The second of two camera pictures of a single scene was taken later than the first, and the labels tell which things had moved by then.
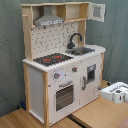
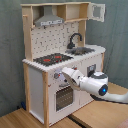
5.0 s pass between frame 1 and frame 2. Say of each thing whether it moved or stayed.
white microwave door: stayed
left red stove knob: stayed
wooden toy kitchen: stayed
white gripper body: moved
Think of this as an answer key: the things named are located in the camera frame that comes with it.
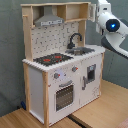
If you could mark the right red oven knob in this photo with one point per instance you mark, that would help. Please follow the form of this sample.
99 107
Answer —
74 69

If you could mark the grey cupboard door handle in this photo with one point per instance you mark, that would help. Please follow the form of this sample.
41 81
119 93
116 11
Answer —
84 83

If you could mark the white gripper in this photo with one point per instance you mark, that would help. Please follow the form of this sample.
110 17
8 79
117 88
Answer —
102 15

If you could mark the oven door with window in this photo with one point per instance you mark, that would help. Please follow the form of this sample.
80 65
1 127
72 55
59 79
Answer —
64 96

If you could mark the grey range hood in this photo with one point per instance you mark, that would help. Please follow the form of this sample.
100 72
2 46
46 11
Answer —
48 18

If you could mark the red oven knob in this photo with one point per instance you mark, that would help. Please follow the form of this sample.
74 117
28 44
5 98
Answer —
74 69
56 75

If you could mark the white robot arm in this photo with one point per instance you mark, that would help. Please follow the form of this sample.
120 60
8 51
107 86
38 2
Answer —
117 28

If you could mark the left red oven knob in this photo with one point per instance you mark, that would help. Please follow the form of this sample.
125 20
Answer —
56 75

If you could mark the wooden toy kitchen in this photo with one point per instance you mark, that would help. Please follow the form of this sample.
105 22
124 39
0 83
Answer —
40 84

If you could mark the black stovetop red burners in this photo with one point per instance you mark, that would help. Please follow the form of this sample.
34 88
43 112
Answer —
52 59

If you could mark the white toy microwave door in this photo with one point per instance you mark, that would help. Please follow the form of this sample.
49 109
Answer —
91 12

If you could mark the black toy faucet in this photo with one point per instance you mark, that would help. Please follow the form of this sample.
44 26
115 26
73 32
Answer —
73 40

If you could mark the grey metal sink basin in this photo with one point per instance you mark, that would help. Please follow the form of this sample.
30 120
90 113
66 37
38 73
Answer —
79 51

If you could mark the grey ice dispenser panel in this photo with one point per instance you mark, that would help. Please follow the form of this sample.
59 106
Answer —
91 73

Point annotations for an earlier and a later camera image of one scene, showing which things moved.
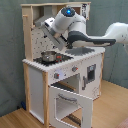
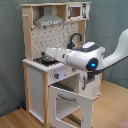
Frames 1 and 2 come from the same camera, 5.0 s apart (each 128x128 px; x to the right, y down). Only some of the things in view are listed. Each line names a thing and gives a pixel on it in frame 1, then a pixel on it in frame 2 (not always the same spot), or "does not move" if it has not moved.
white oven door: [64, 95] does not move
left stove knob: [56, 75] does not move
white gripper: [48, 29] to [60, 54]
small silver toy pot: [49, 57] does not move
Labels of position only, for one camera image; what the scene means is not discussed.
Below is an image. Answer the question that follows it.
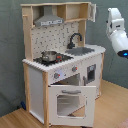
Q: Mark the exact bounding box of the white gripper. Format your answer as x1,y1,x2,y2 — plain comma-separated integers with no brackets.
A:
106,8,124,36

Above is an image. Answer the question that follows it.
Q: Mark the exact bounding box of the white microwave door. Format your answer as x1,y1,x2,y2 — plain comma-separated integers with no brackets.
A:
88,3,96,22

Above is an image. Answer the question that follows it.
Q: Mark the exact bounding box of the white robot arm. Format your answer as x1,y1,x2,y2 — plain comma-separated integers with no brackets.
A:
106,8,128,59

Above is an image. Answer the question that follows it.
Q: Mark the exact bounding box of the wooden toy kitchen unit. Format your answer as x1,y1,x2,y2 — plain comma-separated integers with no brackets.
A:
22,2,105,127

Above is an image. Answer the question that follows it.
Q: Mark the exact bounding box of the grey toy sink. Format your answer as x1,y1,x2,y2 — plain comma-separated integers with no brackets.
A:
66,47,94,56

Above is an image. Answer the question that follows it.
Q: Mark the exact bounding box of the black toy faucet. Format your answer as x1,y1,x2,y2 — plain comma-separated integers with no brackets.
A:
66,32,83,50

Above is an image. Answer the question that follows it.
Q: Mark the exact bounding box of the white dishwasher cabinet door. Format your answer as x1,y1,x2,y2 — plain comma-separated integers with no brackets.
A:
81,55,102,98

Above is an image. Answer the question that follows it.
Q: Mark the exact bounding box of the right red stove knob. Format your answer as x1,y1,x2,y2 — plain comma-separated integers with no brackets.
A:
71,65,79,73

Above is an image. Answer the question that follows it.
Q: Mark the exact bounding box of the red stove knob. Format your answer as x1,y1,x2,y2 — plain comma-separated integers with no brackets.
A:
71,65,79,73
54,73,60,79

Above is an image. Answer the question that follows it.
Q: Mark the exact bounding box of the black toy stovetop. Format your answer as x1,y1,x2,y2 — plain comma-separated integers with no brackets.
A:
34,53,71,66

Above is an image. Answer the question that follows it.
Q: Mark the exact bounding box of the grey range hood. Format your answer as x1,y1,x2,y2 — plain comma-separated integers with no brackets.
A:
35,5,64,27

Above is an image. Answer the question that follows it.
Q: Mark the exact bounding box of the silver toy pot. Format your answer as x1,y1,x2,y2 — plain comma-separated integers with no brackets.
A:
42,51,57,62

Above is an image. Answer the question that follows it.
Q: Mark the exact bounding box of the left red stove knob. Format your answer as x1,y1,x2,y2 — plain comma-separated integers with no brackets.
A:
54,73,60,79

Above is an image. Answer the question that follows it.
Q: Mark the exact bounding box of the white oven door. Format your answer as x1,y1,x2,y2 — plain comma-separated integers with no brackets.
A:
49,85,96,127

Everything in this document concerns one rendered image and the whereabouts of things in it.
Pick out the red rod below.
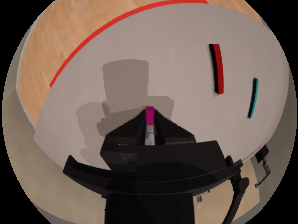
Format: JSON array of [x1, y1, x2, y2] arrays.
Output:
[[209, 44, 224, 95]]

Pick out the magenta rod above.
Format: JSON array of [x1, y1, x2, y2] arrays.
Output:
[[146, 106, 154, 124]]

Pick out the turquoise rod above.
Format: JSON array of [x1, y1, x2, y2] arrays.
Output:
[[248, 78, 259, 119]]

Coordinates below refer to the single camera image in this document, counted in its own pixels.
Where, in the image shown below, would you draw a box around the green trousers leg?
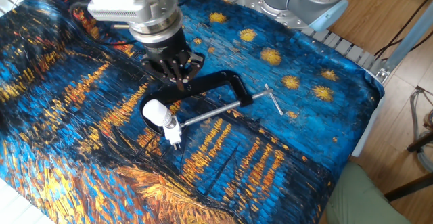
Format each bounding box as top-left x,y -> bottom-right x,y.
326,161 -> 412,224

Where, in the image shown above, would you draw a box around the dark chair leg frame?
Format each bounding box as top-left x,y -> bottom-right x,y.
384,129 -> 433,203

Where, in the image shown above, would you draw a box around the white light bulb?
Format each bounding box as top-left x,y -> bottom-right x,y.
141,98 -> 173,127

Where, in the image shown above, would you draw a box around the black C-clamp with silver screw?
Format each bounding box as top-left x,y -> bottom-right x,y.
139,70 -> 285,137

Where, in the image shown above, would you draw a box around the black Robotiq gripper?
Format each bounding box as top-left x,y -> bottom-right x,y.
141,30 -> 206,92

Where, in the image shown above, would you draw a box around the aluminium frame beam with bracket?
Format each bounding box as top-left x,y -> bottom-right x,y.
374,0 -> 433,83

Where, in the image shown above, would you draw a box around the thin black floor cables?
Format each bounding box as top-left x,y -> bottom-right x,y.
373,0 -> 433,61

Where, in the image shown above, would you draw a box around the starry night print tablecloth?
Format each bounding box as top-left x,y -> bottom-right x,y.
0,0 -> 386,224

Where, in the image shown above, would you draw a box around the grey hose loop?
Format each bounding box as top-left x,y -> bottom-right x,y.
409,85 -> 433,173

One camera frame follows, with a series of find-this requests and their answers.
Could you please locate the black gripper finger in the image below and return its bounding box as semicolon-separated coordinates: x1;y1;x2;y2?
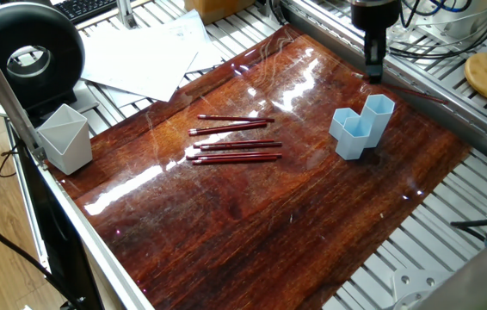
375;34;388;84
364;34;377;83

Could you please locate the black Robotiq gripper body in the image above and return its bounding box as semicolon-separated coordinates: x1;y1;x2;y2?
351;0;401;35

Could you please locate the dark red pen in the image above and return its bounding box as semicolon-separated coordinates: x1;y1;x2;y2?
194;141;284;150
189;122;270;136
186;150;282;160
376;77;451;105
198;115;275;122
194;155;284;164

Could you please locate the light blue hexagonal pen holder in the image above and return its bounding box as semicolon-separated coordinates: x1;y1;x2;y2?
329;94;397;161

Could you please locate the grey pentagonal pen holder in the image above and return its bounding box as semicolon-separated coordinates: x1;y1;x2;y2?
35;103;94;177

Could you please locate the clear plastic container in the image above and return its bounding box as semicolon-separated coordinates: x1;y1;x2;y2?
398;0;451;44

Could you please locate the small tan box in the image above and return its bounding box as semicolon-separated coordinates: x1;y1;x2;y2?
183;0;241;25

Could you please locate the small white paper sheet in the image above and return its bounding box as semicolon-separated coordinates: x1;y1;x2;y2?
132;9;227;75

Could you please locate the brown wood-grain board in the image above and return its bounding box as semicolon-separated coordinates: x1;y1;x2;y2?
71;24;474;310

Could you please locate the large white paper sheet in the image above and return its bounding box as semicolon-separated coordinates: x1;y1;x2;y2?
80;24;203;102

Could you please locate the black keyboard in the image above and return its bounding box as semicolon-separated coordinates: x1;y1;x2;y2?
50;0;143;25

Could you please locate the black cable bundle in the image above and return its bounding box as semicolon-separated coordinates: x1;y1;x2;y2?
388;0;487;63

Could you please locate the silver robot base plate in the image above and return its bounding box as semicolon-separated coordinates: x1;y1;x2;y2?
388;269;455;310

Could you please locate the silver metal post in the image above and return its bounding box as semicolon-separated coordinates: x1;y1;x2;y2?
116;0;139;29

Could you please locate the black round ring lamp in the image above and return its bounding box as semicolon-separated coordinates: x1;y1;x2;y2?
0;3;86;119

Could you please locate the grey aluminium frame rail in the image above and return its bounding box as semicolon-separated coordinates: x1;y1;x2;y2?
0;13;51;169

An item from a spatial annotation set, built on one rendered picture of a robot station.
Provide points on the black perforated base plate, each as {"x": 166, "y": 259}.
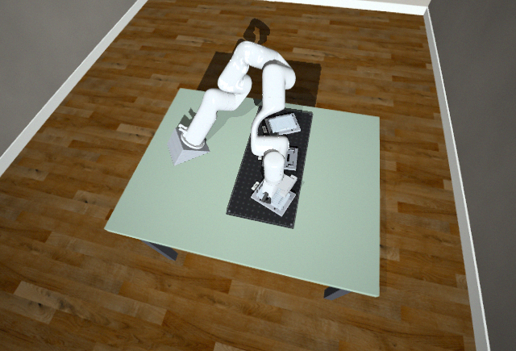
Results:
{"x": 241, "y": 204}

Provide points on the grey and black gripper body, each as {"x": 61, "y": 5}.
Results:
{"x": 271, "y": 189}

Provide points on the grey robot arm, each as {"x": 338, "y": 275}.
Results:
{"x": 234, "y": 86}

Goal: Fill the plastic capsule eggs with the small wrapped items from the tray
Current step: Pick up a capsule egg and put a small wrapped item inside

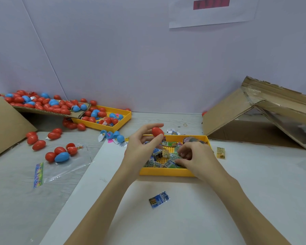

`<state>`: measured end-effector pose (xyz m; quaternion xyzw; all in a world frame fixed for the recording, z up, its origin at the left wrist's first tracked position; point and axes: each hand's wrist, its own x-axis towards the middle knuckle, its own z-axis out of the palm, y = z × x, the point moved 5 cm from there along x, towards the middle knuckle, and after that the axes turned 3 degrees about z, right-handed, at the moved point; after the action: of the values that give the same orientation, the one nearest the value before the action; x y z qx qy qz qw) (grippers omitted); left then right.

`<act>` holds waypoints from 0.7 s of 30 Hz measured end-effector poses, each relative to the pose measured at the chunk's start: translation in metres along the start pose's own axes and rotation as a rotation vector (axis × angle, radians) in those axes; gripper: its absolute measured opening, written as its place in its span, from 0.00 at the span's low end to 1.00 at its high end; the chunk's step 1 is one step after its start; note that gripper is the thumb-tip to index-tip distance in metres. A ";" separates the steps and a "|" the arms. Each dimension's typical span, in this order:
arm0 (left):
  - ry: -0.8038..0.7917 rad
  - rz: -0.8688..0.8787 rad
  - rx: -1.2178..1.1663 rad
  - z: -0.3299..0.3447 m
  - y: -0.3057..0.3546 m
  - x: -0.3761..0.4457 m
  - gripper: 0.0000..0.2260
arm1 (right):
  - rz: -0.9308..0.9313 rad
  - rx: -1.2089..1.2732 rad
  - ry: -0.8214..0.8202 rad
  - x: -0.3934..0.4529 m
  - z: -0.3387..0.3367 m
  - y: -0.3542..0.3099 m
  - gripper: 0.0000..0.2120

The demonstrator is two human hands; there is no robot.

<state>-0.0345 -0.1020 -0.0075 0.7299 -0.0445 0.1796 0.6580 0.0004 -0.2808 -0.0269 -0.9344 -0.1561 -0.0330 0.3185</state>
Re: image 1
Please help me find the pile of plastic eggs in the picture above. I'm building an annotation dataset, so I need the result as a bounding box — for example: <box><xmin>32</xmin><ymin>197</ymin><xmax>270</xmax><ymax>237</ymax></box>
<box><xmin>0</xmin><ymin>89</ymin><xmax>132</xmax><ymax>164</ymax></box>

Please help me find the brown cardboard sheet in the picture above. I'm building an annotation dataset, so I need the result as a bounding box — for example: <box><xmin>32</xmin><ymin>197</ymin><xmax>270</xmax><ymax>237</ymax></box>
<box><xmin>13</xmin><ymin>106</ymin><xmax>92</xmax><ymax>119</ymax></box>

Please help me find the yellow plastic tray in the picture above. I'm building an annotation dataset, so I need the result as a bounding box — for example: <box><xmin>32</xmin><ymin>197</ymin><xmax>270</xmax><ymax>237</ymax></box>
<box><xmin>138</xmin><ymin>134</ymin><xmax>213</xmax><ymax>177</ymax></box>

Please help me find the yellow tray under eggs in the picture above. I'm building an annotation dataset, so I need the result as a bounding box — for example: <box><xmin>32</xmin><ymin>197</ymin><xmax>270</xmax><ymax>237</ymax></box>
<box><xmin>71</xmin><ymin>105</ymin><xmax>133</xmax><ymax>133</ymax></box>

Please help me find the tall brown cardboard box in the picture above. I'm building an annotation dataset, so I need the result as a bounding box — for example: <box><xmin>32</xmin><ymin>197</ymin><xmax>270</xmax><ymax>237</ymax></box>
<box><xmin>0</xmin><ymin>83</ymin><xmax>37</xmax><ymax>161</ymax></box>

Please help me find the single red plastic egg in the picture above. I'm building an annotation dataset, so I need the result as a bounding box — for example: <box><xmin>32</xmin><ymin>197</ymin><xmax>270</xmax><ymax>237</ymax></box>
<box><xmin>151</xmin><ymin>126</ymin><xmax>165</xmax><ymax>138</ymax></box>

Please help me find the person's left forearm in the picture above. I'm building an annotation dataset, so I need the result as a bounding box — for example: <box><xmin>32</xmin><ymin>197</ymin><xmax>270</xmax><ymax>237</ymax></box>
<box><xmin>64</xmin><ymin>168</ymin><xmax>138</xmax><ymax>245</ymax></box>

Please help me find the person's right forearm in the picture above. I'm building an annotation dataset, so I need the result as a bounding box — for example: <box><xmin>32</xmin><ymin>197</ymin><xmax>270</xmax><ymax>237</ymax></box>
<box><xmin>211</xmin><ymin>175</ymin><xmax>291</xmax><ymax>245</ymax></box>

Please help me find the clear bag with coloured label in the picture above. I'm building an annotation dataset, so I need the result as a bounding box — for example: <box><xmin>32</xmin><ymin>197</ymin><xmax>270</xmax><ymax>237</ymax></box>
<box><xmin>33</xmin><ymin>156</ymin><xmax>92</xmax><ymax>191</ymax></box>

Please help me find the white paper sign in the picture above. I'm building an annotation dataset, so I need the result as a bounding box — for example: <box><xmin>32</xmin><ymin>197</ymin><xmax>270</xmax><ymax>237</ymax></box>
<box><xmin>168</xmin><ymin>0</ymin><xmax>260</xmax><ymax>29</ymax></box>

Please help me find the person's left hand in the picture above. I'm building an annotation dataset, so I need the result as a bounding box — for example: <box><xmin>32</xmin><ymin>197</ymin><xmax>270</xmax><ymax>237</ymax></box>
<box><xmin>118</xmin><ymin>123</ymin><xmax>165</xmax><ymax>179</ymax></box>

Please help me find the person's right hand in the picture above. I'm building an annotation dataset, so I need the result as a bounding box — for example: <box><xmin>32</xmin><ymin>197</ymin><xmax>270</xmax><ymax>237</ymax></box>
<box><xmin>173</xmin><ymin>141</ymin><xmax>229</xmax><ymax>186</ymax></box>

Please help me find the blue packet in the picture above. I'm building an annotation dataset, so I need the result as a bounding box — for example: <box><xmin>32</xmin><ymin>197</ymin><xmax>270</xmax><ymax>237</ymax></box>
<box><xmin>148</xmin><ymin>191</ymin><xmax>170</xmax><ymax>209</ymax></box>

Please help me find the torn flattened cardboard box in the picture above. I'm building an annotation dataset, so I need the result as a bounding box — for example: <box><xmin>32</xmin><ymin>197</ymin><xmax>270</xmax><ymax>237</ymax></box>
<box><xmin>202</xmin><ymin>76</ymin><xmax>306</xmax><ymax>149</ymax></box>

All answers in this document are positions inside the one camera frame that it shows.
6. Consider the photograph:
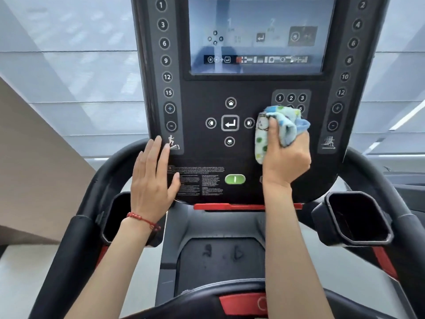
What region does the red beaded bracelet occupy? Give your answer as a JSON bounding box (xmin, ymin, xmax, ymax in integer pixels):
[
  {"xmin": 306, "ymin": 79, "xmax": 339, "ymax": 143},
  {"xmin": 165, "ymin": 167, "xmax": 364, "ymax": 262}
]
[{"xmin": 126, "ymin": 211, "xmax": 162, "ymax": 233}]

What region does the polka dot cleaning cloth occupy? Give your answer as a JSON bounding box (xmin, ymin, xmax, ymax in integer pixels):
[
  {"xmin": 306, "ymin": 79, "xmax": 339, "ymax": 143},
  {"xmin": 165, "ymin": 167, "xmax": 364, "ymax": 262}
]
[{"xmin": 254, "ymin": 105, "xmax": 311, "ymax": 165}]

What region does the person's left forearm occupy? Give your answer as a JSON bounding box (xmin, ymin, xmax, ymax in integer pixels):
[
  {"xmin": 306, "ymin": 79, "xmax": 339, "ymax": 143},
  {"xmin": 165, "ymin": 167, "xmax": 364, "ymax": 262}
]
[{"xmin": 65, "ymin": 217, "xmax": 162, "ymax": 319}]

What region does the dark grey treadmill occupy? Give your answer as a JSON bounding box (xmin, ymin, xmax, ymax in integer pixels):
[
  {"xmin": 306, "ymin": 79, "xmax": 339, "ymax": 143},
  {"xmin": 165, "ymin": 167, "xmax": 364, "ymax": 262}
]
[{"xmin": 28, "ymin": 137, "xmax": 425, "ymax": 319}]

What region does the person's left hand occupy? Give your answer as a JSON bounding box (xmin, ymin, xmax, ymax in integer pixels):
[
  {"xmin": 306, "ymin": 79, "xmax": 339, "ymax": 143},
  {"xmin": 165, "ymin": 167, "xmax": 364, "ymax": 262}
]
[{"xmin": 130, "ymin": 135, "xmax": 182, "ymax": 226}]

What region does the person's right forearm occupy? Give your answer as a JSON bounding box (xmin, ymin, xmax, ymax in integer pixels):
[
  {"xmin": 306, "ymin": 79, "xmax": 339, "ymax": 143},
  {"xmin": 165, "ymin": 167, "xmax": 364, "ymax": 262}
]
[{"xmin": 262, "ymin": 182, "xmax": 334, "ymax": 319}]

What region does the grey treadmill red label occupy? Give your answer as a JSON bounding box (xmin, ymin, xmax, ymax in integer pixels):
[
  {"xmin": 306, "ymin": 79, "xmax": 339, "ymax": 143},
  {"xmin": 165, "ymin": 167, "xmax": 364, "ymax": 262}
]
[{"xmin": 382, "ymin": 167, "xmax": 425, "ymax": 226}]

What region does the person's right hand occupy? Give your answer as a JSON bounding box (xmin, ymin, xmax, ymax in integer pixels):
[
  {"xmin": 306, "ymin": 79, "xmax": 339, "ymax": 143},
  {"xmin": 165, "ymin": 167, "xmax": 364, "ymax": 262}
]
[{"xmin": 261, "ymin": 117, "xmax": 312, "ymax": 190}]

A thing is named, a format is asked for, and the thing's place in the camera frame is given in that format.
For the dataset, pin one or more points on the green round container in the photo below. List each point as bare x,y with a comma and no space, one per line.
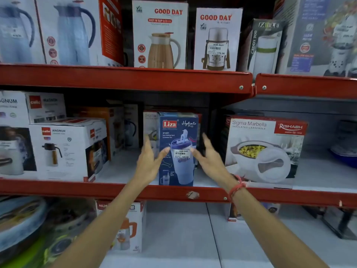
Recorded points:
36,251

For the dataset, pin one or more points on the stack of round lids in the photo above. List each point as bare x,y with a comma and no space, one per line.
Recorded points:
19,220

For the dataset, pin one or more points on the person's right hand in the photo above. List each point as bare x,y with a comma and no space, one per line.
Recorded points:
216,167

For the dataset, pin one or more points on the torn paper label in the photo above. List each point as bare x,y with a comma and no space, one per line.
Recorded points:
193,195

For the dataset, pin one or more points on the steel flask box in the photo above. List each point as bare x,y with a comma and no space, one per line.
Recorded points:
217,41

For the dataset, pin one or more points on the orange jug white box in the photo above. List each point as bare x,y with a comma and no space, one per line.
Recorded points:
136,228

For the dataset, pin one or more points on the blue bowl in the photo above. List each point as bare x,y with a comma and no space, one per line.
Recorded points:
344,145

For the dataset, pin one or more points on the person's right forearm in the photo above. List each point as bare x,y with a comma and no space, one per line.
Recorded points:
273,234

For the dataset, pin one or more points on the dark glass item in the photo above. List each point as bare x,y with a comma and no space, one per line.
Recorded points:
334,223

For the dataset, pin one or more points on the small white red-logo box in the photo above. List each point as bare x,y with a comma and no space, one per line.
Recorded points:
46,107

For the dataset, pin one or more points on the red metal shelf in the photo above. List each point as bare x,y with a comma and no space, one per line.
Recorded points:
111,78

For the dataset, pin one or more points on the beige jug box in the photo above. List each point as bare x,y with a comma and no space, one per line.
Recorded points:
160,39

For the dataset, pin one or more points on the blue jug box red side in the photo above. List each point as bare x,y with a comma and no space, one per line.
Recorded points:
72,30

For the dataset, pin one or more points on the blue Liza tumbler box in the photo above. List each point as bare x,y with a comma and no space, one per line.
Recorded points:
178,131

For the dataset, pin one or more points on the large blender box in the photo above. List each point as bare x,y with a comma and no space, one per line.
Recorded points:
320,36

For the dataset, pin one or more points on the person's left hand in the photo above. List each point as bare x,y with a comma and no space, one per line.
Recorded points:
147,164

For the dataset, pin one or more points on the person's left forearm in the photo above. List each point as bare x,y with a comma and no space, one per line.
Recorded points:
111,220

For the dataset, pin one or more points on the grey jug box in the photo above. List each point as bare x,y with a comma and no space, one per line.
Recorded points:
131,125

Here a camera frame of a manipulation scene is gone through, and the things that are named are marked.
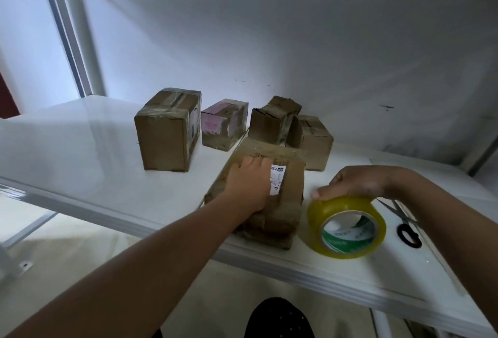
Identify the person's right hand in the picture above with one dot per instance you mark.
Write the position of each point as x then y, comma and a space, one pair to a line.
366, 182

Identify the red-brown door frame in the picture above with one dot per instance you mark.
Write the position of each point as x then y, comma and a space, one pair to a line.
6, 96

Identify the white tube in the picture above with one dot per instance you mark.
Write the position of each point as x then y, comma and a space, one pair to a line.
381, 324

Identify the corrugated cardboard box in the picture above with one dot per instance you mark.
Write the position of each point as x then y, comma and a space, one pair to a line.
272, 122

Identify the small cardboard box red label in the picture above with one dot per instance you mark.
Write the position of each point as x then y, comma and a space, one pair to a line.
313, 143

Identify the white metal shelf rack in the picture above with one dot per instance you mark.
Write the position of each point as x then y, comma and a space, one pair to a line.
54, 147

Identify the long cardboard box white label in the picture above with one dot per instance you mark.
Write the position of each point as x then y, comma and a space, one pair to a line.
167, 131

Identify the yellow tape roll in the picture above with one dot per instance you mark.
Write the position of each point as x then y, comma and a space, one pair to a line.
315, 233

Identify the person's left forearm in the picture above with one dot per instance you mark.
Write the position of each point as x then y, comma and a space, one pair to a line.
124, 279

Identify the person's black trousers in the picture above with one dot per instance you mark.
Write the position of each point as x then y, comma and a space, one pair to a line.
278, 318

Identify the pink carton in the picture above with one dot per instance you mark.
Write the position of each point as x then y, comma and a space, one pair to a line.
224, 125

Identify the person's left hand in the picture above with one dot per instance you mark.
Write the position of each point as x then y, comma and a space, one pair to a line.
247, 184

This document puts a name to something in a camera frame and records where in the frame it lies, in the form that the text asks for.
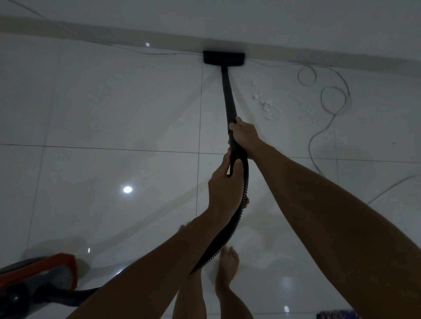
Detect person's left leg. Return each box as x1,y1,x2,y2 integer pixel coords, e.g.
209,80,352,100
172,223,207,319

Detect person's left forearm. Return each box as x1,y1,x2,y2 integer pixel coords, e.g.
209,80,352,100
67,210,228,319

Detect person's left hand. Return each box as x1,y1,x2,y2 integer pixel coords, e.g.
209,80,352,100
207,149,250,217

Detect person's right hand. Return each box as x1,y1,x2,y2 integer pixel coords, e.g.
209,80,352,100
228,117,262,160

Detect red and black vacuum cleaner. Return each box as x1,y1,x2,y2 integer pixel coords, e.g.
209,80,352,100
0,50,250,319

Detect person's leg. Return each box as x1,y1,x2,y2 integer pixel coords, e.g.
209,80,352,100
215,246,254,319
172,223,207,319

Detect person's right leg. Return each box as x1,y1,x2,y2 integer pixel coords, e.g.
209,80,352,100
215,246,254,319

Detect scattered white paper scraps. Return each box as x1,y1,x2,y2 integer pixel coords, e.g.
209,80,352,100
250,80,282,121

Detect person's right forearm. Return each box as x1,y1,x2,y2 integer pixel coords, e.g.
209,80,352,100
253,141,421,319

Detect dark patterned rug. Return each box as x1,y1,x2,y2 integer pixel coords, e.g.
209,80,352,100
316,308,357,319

+--

- _ASSIGNED TASK_
Say how many lines of the data hold the word "place", and leave out everything but the number.

- _THE COMPLETED TASK_
2